## WHAT YOU SHOULD DO
Using the data below, gather each line that includes the word "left".
---------- INPUT DATA ----------
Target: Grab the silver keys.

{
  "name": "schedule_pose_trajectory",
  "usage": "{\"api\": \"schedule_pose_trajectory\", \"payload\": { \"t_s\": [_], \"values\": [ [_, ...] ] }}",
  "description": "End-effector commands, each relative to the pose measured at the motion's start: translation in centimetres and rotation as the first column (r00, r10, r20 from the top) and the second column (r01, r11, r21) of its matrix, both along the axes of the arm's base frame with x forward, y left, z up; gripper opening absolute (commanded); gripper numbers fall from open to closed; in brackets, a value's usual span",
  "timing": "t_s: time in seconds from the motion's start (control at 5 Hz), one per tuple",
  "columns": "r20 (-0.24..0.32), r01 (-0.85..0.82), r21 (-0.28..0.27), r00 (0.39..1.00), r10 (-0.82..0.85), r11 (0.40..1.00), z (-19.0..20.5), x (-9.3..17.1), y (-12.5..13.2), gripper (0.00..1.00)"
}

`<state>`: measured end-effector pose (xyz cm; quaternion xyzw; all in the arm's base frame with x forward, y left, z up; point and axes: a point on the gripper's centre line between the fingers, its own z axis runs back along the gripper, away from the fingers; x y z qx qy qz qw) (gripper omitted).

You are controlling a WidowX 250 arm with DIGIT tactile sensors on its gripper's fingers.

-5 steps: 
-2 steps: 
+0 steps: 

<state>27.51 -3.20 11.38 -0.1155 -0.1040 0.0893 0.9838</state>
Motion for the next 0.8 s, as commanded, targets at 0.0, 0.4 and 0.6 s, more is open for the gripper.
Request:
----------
## SOLUTION TO THE PROBLEM
  "description": "End-effector commands, each relative to the pose measured at the motion's start: translation in centimetres and rotation as the first column (r00, r10, r20 from the top) and the second column (r01, r11, r21) of its matrix, both along the axes of the arm's base frame with x forward, y left, z up; gripper opening absolute (commanded); gripper numbers fall from open to closed; in brackets, a value's usual span",
`<state>`: measured end-effector pose (xyz cm; quaternion xyzw; all in the arm's base frame with x forward, y left, z up; point and axes: a point on the gripper's centre line between the fingers, its own z axis runs back along the gripper, away from the fingers; x y z qx qy qz qw) (gripper omitted).

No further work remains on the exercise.